Can’t wait to see you in Cleveland again! It’s been way too long since you’ve been home!
There are dozens of responses to her post, no doubt from other Cleveland fans looking forward to the band’s homecoming performance at the end of the summer, but I’m transfixed by her name and the tiny picture next to it. Joanie Hartfield. She used this very website to make my life a living hell only twelve months ago.
I close the browser and slam the laptop closed. Images are racing through my mind. Horrible, evil, hateful words. Pictures of me. Threats. All of the things that Joanie and her friends had flung at me, relentlessly, gleefully even, for months, until I finally broke, until I went to pieces and decided sheer nothingness would be preferable to living in the kind of world where people could be so cruel.
My breathing has become heavy, and beads of sweat pop out on my forehead. I know a panic attack is imminent. How could I be so stupid to go to that site, of all places? And what are the odds of her posting there on the one day that I actually logged on? Can the universe hate me any more?
I half-laugh at the thought, because the universe has made its opinion of me quite clear in the past year. But the strangled laugh actually manages to calm me somewhat. I grab my water bottle from the table and take a long gulp before beginning my counting exercises.
It’s one thing to want to be strong, to want to move on and just get back to normal. But to actually do it is a different thing entirely. The truth is, I’m not normal. I shouldn’t have to keep reminding myself of this, not after everything that has happened. The fact that I’m sitting here, alone, in an empty apartment without a single friend to my name should be all the proof that I need. I am broken, and I’m not going to be fixed any time in the near future.
The sooner I finally accept that, the better off I’ll be.
***
I don’t expect to see Paige again until our next class, so I’m surprised to find her sitting in my usual seat in my twentieth-century lit lecture the next day.
She, however, doesn’t seem surprised to see me. “I thought it was you,” she says, smiling broadly. “I usually sit back there”—she points across the room—”and I remembered seeing someone in this row with hair like yours. After we met yesterday, I wondered if maybe it was you. And it was!”
I smile, feeling nervous. I had planned to hide away in the back row of econ next week, hopefully avoiding her for the rest of the semester. No such luck.
“Sit down,” she says, gesturing to the empty seat beside her.
Not seeing much choice in the matter, I do as she asks, pulling my sweatshirt sleeves over my palms as I do. Instinctively, I hunch into my hoodie, wishing she would stop looking at me.
“So you’re pretty shy, huh?”
I gape at her, momentarily forgetting how uncomfortable I am. I don’t think I’ve ever met anyone as bold as this chick is.
“Sorry.” She gives me a rueful smile. “Karen is always telling me I need a filter between my brain and mouth.”

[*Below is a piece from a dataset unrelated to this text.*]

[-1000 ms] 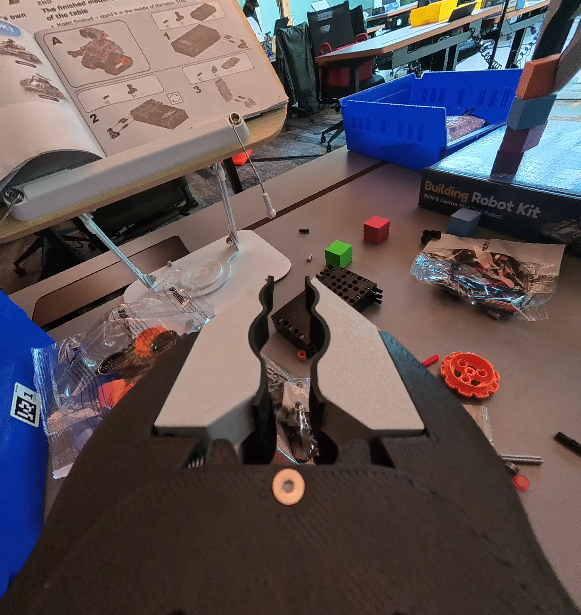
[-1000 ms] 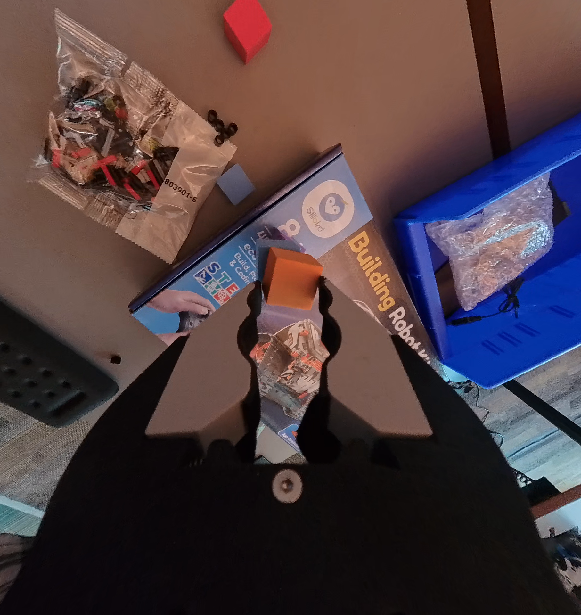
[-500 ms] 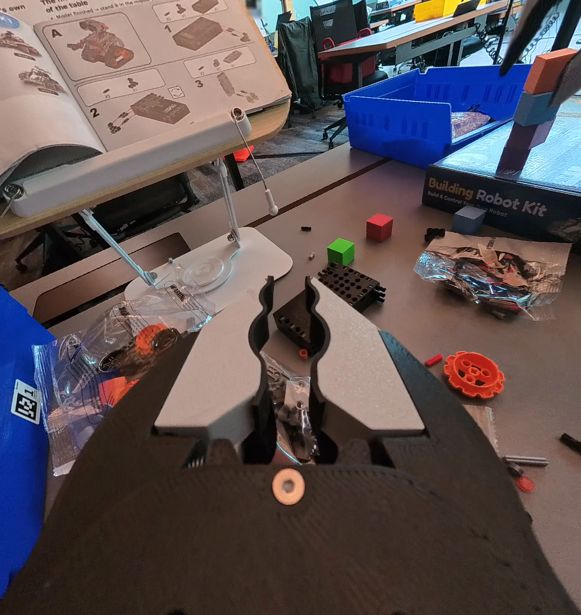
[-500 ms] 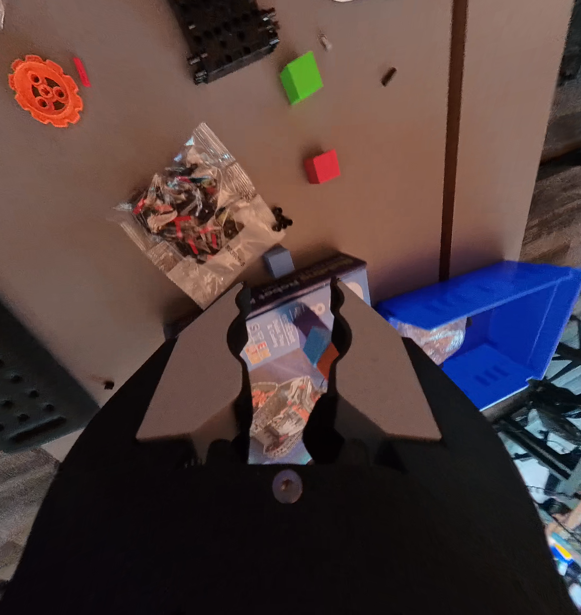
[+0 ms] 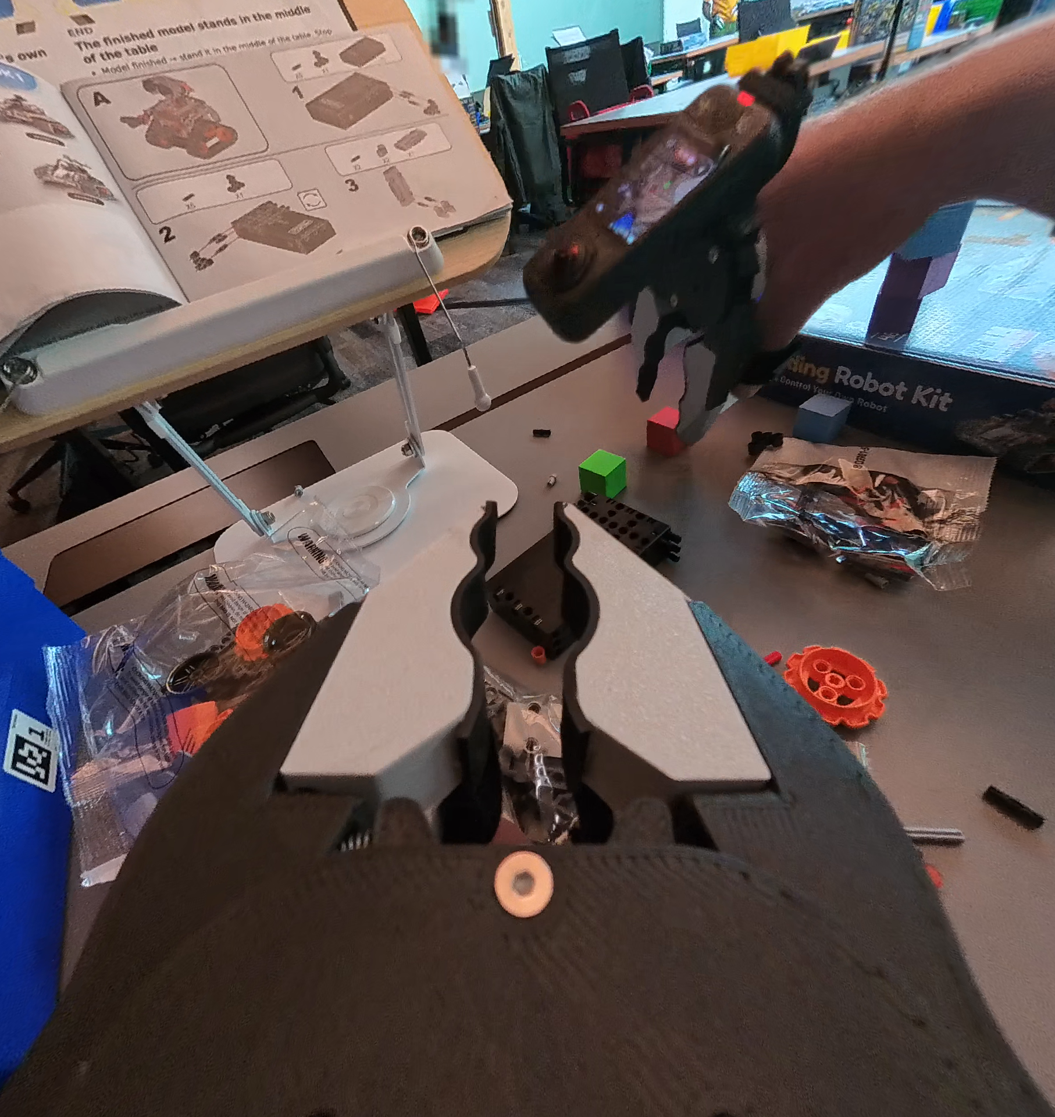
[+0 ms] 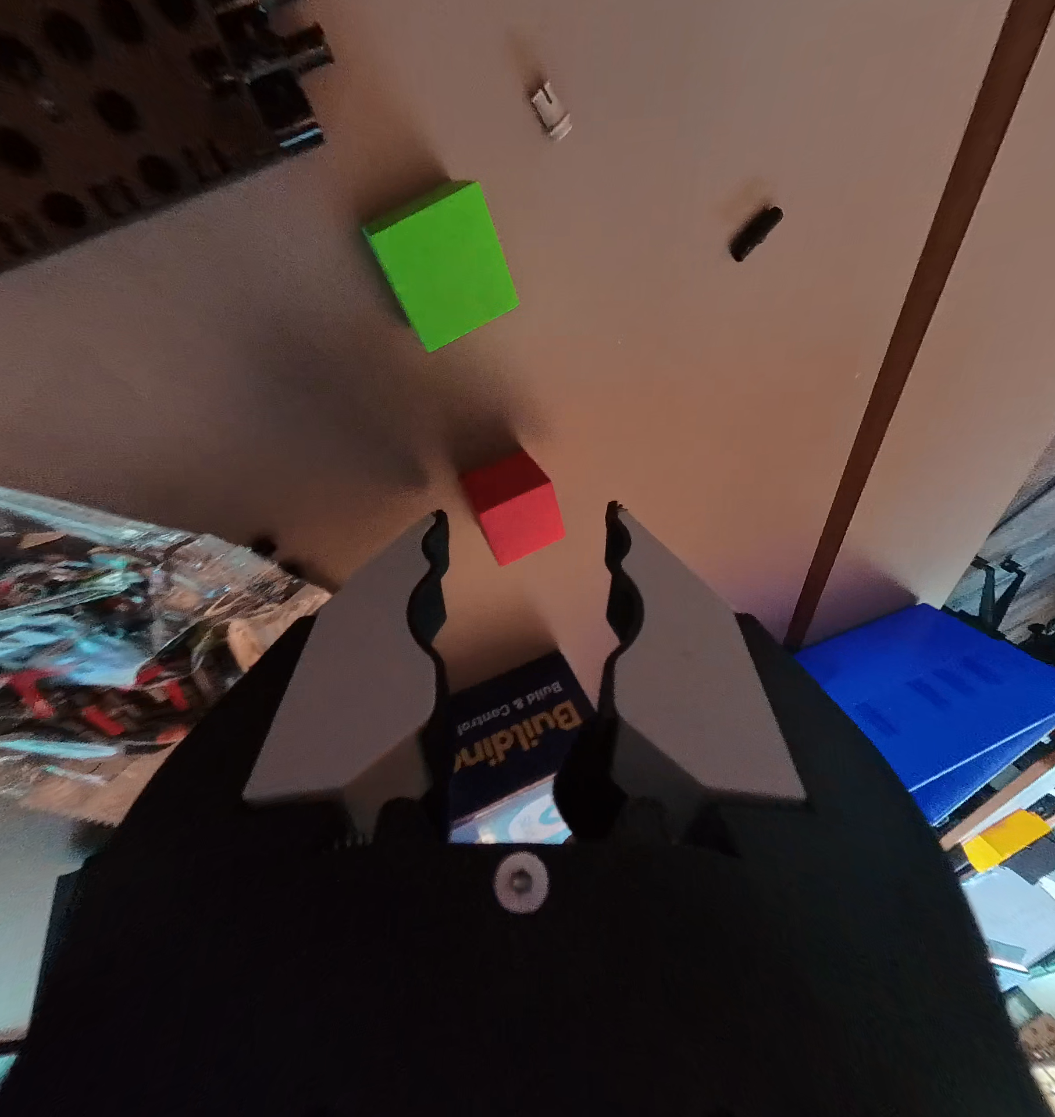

“It’s okay.” I stare at the space just below her chin. I’m really bad at eye contact, which I guess kind of proves her point. “Yeah, I’m pretty shy.”
“It’s nothing to be ashamed of. I should probably work on being more shy, you know?”
I laugh a little, feeling slightly more comfortable. “No, it’s better to be confident, believe me.”
She sighs. “There is a such thing as too confident. Sometimes I fall into that category. It’s gets me into all kinds of trouble.”
I think about the history class I’m failing. “Shy gets me into trouble too.”
I stopped going to class midway through the term when I found out I would be required to work in a group and give a twenty-minute presentation in front of the whole class. I just couldn’t do it. My father had been furious when I finally admitted it to him. If I would have called him when I found out, he could have talked to someone in the counseling office and gotten me excused from the assignment. I knew that, but I was just so sick of him making “arrangements” for me. I wanted to show him that this whole college thing was out of my league.
The professor starts her lecture far below us in the hall, and I’m relieved to have an excuse to stop talking to Paige, but I really hate this class. Professor Davis is an ancient-looking, soft-spoken woman who spends the entire lecture hunched over the podium in the center of the room. I can barely hear her half the time, and the murmuring of classmates who know they can get away with goofing off is very distracting.
“So,” Paige whispers, “have you thought at all about coming with us? I think you’d have fun.”